_Exercise aim_
Return the full listing below, unchanged.

_Provided material_
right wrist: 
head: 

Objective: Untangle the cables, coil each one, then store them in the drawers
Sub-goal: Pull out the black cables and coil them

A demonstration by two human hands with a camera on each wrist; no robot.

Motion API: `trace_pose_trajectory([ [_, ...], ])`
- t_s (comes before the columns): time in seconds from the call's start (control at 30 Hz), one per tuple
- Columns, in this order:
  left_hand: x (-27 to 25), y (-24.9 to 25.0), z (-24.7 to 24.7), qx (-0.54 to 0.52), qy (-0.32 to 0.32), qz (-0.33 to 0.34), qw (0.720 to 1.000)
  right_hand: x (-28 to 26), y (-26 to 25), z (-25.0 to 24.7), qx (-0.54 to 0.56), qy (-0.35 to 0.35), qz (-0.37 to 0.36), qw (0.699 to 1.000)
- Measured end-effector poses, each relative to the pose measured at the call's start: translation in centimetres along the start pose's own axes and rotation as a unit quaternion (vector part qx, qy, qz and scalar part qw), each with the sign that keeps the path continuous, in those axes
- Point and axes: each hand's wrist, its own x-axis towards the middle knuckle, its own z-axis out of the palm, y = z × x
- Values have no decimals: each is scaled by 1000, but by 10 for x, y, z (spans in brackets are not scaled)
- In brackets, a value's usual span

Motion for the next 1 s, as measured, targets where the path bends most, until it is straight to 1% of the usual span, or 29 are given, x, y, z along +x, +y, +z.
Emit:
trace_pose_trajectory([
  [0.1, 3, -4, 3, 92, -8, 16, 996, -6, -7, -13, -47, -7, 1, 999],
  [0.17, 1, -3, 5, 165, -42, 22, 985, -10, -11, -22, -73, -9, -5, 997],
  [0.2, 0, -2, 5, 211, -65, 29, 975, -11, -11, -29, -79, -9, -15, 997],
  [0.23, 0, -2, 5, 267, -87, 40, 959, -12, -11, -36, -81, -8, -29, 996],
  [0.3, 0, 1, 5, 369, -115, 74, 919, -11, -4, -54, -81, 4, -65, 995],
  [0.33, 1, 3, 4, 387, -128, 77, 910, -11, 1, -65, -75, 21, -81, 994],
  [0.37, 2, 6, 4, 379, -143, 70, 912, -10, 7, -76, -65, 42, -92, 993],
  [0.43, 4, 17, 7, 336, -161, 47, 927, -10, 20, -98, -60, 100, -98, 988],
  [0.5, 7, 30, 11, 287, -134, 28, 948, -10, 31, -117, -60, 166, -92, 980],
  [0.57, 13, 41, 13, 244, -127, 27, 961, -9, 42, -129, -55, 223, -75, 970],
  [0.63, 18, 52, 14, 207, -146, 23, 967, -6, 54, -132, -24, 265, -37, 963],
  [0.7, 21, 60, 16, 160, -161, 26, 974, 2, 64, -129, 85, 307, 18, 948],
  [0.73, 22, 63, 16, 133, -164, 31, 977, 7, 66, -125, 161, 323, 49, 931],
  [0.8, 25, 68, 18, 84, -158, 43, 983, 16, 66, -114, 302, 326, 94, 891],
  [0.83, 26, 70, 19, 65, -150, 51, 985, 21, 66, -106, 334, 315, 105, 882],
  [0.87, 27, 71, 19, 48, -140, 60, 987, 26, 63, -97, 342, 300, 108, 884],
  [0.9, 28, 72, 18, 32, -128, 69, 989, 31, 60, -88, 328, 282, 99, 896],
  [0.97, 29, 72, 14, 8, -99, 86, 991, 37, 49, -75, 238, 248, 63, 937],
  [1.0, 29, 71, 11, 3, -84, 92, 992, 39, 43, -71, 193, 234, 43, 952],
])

_Problem solution_
right wrist: 
head: 

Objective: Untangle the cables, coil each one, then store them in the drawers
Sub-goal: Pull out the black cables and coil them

A demonstration by two human hands with a camera on each wrist; no robot.

Motion API: `trace_pose_trajectory([ [_, ...], ])`
- t_s (comes before the columns): time in seconds from the call's start (control at 30 Hz), one per tuple
- Columns, in this order:
  left_hand: x (-27 to 25), y (-24.9 to 25.0), z (-24.7 to 24.7), qx (-0.54 to 0.52), qy (-0.32 to 0.32), qz (-0.33 to 0.34), qw (0.720 to 1.000)
  right_hand: x (-28 to 26), y (-26 to 25), z (-25.0 to 24.7), qx (-0.54 to 0.56), qy (-0.35 to 0.35), qz (-0.37 to 0.36), qw (0.699 to 1.000)
- Measured end-effector poses, each relative to the pose measured at the call's start: translation in centimetres along the start pose's own axes and rotation as a unit quaternion (vector part qx, qy, qz and scalar part qw), each with the sign that keeps the path continuous, in those axes
- Point and axes: each hand's wrist, its own x-axis towards the middle knuckle, its own z-axis out of the palm, y = z × x
- Values have no decimals: each is scaled by 1000, but by 10 for x, y, z (spans in brackets are not scaled)
- In brackets, a value's usual span

Motion for the next 1 s, as measured, targets where the path bends most, until it is straight to 1% of the usual span, or 29 are given, x, y, z along +x, +y, +z.
Emit:
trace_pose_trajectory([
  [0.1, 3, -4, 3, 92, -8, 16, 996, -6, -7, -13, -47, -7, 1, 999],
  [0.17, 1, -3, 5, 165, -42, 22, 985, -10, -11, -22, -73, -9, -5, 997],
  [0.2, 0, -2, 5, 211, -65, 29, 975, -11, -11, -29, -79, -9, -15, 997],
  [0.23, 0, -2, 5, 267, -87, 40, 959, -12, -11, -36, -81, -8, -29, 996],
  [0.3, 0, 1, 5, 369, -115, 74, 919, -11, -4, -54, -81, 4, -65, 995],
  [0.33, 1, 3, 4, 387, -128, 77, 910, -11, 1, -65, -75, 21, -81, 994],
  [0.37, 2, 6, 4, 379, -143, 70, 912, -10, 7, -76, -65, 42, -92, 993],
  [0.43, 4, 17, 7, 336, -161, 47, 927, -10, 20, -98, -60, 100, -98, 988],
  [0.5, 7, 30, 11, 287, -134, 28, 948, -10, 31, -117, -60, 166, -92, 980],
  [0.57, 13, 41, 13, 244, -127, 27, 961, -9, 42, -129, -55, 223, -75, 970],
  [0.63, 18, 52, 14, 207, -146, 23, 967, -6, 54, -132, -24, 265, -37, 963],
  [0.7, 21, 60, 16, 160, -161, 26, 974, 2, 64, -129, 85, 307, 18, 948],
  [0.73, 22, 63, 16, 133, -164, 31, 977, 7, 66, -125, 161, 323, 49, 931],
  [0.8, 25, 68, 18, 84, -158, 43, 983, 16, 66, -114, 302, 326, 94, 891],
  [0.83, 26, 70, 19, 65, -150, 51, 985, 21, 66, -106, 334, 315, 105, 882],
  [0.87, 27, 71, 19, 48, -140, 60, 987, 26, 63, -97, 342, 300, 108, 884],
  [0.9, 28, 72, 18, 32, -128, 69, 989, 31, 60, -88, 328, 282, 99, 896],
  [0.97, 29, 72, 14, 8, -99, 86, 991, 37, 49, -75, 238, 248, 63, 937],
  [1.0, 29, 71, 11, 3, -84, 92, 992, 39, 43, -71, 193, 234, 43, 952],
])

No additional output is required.